This Guy Really Takes the Fucking Cake!

Heheh… I remember that one. The real winner comes in and says here’s my ID, 'cause I know you’d would just hand me $10000 without it. The looks on their faces is priceless.

I was of course, referring the WKRP episode. And I meant to say “you wouldn’t”, not “you’d would”.

$300 is the maximum withdrawl amount allowed on my ATM card. I wonder if that’s the reason for all the $300 findings.

Or maybe Dear Abby’s “pennies from heaven” got an update for inflation.

ATMs don’t normally dispense hundreds.

I see my random scattering of precisely $300 in cash around the country is working. My evil plan is coming together perfectly.
MWWAHAHAHAHHAAHAHA!!!

Oooh! Hamlet, do me next!

Yeah, Hamlet–you could do me three, fo’ times!

I must be doing something wrong. All I’ve ever found was a single 20.

Who is Ophelia?

I’ll take Shakespearean Misquotes for 1000, Alex.

Eduardo has had a few issues with failing to show up to work several times…but when he’s actually present, he is without doubt one of our best employees. Quiet, honest, hardworking and uncomplaining. This is the reason that even when he doesn’t show up for work occasionally, management overlooks it. :smiley: (He was actually fired once for failing to show up twice in a week–I don’t know why he doesn’t show up sometimes–but within two weeks of working with his replacement, management called him back in.)

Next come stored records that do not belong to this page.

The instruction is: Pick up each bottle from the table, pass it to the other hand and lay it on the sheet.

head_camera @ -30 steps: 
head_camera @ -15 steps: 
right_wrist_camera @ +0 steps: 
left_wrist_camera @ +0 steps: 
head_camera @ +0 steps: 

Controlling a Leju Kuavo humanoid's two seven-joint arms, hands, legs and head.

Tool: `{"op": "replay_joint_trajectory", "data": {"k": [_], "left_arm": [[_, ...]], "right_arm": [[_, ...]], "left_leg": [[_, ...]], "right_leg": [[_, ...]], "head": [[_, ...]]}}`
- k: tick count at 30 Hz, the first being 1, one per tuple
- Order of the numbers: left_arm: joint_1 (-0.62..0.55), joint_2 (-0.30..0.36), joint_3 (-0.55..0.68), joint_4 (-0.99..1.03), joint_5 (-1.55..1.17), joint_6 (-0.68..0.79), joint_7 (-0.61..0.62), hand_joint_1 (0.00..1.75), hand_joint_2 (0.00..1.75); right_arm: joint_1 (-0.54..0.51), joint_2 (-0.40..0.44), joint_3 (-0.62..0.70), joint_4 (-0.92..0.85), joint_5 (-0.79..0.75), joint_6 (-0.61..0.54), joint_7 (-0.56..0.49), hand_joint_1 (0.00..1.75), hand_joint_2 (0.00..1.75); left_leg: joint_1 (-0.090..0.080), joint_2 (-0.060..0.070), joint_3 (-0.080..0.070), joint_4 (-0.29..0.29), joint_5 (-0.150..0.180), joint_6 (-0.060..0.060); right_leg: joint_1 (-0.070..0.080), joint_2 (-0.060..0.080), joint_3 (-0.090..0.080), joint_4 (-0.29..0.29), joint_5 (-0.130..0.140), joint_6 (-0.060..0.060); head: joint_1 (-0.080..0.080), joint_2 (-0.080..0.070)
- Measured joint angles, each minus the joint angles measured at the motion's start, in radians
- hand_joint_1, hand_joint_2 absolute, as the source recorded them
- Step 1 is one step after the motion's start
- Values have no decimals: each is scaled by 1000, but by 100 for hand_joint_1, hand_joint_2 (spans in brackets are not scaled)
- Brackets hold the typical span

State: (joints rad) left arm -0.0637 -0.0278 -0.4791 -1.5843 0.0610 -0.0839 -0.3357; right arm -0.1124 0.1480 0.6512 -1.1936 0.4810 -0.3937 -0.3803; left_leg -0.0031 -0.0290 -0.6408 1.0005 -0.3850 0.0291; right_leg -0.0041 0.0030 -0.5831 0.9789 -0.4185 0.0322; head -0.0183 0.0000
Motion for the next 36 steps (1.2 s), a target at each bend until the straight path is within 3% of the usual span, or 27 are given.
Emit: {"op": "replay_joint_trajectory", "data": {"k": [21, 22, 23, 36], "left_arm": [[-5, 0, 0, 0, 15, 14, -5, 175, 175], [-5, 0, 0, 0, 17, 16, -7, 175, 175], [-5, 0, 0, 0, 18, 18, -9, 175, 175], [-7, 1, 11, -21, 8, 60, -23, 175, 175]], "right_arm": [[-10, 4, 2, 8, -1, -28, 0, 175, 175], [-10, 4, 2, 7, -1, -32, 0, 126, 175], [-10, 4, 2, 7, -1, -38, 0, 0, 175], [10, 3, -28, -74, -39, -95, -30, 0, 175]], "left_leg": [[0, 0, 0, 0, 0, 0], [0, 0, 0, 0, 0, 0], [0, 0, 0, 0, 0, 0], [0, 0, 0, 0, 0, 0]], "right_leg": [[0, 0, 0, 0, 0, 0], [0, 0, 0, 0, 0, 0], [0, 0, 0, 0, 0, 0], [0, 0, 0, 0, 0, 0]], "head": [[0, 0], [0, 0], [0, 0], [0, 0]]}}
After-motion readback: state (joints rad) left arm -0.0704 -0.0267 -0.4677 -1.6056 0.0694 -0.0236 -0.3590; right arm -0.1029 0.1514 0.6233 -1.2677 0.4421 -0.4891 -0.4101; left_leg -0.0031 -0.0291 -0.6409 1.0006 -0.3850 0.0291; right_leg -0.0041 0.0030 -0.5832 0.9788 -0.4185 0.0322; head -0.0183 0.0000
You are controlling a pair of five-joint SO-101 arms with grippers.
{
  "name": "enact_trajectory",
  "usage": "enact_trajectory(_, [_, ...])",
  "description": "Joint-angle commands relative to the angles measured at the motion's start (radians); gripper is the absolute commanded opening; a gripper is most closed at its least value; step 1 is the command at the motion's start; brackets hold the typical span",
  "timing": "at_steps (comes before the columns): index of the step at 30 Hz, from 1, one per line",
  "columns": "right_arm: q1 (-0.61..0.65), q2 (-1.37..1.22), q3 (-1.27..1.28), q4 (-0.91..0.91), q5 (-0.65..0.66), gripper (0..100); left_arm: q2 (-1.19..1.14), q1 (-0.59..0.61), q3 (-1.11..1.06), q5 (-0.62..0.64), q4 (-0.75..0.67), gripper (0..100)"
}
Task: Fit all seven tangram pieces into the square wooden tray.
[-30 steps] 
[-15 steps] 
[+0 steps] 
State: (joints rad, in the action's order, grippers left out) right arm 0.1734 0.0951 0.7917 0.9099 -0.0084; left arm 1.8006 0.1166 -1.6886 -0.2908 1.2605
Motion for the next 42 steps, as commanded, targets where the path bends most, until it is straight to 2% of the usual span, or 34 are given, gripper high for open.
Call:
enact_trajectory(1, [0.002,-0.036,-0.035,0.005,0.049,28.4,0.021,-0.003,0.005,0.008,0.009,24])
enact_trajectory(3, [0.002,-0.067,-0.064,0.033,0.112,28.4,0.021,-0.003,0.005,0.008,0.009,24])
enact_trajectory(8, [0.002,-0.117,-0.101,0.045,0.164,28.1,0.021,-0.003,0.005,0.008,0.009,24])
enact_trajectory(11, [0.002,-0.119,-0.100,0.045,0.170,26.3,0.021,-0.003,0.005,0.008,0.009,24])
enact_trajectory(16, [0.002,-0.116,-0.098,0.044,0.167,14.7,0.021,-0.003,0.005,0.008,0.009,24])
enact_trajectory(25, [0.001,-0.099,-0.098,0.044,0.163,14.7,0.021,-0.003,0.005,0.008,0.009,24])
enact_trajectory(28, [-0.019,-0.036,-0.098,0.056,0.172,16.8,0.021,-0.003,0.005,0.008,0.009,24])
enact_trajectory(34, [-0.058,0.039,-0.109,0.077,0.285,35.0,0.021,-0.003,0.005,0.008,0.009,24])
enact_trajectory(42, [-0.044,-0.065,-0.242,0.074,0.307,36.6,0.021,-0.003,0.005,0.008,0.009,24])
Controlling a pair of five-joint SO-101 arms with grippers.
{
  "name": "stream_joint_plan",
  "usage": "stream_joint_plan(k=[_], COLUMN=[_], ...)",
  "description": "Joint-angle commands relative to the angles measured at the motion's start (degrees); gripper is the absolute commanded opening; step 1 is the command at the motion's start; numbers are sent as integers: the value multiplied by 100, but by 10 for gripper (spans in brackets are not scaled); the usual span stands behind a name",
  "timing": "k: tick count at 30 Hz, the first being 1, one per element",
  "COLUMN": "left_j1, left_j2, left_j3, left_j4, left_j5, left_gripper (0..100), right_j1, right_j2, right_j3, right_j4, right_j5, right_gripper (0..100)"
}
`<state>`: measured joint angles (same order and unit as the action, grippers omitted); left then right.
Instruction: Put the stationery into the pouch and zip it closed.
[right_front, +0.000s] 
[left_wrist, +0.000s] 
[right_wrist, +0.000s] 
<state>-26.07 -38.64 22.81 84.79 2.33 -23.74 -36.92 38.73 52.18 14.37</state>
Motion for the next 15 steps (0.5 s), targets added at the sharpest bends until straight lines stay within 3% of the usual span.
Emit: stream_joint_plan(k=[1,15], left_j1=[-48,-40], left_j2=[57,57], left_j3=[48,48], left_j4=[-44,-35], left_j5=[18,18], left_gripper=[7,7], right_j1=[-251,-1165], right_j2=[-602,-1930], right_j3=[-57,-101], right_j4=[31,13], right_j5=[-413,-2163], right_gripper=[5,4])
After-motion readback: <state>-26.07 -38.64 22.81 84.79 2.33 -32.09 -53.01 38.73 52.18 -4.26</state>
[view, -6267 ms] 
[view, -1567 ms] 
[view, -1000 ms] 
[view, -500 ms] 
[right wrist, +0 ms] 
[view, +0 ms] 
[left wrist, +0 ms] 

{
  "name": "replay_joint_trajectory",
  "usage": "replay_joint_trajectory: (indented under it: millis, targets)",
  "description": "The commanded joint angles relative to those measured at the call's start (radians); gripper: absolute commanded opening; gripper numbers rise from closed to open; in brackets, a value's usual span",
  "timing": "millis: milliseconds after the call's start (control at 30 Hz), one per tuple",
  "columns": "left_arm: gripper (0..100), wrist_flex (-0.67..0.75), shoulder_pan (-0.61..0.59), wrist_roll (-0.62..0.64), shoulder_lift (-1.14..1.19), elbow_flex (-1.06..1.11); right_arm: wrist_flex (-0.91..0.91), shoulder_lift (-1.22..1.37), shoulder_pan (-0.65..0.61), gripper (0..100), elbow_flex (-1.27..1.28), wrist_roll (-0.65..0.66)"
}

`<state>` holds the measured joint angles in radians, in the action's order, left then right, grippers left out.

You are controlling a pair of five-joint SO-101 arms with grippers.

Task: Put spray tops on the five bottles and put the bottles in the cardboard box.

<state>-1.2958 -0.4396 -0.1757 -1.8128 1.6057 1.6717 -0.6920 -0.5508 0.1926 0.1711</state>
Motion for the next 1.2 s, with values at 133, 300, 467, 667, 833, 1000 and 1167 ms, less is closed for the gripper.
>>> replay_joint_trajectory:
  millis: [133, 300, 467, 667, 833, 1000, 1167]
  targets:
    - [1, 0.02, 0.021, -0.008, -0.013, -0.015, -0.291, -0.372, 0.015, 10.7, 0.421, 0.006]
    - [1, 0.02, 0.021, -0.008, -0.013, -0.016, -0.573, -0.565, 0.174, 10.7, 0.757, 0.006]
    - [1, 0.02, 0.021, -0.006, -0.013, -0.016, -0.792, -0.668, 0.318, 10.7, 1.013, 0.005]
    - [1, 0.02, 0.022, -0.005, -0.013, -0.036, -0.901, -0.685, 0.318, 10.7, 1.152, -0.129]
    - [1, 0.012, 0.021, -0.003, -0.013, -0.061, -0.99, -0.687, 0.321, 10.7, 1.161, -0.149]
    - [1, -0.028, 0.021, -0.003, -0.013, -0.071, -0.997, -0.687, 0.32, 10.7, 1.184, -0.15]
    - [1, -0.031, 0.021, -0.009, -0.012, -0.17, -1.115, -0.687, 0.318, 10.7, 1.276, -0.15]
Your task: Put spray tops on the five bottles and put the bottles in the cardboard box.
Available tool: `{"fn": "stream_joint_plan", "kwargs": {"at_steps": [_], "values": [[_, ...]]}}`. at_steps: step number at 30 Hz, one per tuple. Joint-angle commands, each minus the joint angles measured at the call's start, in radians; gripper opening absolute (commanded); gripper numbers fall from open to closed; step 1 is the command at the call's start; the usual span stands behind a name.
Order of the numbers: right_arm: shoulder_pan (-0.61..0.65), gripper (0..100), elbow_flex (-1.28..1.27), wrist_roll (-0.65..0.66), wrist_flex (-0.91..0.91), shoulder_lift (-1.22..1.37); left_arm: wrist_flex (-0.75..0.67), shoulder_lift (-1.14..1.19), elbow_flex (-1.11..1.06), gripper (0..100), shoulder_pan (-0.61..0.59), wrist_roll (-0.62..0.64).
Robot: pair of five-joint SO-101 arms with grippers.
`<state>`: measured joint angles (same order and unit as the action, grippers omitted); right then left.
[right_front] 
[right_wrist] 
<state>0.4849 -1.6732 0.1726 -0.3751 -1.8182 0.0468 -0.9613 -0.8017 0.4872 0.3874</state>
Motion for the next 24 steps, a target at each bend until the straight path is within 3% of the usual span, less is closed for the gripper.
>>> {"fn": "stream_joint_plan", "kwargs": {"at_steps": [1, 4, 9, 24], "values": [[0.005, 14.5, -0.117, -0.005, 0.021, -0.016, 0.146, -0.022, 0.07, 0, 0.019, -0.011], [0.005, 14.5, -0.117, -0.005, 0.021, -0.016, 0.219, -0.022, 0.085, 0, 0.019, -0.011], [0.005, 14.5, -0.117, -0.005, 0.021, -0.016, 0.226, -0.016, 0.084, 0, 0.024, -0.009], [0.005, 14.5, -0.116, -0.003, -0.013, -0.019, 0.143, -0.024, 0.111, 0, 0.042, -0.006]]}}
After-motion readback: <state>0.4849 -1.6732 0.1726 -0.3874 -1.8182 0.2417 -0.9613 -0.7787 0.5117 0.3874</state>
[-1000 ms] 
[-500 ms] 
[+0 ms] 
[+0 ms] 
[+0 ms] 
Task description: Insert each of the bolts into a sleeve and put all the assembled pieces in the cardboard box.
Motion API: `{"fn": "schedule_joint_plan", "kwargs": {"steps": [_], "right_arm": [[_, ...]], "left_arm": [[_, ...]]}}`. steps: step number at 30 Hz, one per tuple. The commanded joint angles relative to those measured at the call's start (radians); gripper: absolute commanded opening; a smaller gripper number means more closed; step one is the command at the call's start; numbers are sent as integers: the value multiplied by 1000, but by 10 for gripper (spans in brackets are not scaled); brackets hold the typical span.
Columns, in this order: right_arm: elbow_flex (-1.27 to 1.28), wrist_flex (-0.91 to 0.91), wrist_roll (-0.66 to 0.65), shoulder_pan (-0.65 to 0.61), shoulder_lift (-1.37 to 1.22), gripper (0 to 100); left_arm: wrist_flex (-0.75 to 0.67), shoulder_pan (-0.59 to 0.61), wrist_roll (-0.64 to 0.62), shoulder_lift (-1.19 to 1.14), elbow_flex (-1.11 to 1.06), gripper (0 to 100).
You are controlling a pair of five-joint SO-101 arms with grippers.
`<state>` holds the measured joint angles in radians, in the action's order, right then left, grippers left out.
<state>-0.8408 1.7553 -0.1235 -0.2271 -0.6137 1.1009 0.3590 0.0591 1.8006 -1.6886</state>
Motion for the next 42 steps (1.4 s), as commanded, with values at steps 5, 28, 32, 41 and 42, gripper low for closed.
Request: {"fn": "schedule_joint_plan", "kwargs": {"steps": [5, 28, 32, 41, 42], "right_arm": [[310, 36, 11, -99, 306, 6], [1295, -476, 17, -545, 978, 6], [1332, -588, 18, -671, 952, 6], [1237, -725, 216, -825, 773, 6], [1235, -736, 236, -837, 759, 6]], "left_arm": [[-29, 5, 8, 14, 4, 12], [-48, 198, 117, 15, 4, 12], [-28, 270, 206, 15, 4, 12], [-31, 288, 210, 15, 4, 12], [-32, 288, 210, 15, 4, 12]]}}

He is, by the way, a seventeen or eighteen year old kid, so anyone wanting to buy him a drink will have to wait several years. :wink:

And yes, Chris has bought him lunch.

Speaking of other assholes besides the Guy in my OP, I remember once I was waiting on a thirty-ish couple on a lunch shift years ago, and the man paid his bill with a $100 bill.

As I walked away to get change for it, I realized that it was a very crisp, brand-new $100 bill that had stuck to another $100 bill.

And of course it crossed my mind to keep it; the guy had had lots of $100 bills in his wallet b/c I’d seen them. And he probably wouldn’t realize his error til after he’d left the restaurant, if then. And I stood to make about $40 that day, if I was lucky.

All this flashed through my mind in about .02 seconds, and I turned right back around, walked back to their table, handed it to him, and said, “Hey, you might want to be a little more careful! These bills are little sticky.”

He looked blankly at the $100 bill for a second, while his wife gave him this “Eat shit and die!” look and snatched it out of his hands, looking seriously pissed that he’d almost “tipped” me an extra $100 bucks.

Their tab was $42 bucks.

They tipped me five. (Approx. 12%.)

They didn’t even thank me.

Later on in the week, I was walking past the bar on another lunch shift when a guy sitting there said, “Hey, you look like you’re having a bad day.”

I turned around, a bit surprised that he’d been able to notice it on my face, and shrugged. “It’s just one of those days, I think. No big deal.”

“Making any money today?” he asked.

“No, not really,” I said. Tired enough to be honest.

“Here,” he said. “Maybe this will improve your day.”

And he handed me $60. For no freakin’ reason.

I found out later that he was a regular with kids in college, with plenty of cash to spare, and the story went that he missed his kids and wanted to help out other young people when he could.

I don’t know if I believe it, though. I think he gave me the money b/c I hadn’t kept the $100 two days earlier.

He didn’t know that. But I did.

I once found a ten dollar bill at work, and turned it in to security. They said after two weeks if no one claimed it, I could have it.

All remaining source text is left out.